**REQUIRED WORK:** Give again, character for character, the lines that lie between the first line of the material and the line with "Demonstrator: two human", inclusive. Omit pictures.
BEGIN SOURCE DATA
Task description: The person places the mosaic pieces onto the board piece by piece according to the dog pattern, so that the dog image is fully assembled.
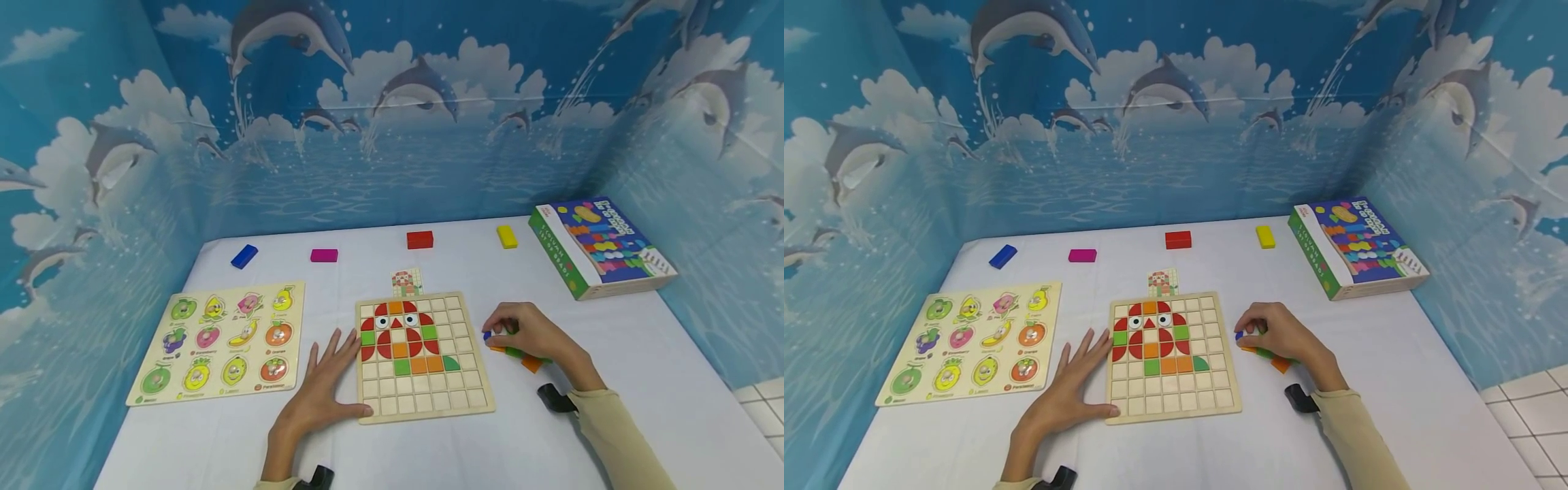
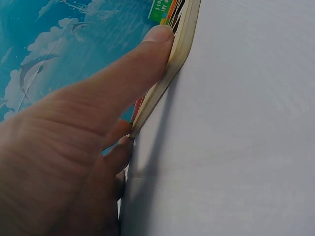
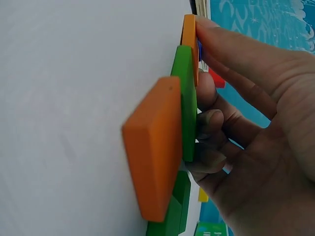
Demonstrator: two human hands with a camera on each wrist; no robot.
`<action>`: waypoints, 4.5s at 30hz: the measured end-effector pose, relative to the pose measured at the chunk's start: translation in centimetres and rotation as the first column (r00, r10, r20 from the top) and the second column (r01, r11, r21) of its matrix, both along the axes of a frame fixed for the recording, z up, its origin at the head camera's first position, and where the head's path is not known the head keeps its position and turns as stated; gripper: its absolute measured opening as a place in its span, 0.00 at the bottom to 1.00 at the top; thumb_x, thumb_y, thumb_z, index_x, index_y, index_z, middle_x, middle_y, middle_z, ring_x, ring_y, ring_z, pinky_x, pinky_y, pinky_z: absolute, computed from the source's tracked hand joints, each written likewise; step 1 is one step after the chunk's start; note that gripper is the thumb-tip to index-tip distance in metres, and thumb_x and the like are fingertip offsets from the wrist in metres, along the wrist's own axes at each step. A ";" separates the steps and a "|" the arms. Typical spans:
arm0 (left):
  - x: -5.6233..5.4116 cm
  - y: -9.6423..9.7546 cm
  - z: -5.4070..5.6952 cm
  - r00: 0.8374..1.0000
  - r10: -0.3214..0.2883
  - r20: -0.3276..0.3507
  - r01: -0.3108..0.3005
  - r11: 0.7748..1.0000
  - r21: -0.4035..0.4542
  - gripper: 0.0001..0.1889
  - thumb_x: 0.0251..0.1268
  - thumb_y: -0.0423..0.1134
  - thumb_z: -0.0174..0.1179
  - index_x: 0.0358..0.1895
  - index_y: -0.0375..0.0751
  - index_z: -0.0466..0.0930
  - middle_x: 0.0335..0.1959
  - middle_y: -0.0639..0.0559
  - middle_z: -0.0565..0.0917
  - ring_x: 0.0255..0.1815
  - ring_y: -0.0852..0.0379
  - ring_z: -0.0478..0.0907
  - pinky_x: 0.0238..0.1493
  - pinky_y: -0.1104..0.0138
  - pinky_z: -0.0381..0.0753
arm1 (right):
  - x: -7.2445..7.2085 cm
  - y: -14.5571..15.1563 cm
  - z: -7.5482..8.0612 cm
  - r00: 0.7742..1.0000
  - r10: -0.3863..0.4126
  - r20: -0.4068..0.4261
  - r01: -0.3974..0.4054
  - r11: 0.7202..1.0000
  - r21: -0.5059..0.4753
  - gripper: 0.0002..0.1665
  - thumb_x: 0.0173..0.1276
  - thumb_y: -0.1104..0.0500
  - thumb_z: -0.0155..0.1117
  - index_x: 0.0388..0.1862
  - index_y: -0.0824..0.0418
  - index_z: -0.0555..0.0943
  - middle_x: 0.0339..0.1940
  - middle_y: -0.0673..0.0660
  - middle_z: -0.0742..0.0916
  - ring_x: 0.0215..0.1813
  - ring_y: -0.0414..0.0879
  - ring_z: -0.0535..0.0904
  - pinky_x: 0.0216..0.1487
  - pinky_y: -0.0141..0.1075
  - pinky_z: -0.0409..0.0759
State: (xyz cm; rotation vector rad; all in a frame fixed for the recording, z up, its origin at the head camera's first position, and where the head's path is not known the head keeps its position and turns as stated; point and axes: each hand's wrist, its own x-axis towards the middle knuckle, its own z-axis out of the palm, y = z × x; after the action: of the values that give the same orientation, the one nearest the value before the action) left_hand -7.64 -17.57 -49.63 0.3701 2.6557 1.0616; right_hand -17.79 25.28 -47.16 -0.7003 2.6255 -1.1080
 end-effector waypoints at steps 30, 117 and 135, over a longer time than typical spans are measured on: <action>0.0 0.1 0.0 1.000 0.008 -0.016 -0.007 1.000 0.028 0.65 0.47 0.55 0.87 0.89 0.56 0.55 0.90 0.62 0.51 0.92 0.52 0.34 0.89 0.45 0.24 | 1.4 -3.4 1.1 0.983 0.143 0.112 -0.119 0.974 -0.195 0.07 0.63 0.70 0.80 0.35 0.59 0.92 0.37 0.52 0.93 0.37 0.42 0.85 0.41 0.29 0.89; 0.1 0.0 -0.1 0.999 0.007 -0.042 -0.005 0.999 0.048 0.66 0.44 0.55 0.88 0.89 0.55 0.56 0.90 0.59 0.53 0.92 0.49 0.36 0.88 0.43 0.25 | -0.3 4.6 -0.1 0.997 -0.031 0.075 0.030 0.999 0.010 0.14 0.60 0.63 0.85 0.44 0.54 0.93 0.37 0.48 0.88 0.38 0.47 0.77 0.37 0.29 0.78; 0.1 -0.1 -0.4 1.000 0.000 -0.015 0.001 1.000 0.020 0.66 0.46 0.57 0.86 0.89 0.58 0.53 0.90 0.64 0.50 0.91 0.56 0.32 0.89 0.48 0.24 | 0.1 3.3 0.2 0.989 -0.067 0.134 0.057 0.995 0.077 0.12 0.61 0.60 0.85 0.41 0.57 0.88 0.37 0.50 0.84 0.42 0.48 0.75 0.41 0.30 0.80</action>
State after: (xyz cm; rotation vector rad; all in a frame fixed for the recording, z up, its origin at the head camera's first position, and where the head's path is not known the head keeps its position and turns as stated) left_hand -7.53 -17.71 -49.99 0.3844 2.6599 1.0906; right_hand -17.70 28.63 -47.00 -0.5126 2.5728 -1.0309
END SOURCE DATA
**RESULT FOR THIS TASK:**
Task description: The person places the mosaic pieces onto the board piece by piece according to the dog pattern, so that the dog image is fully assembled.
Demonstrator: two human hands with a camera on each wrist; no robot.

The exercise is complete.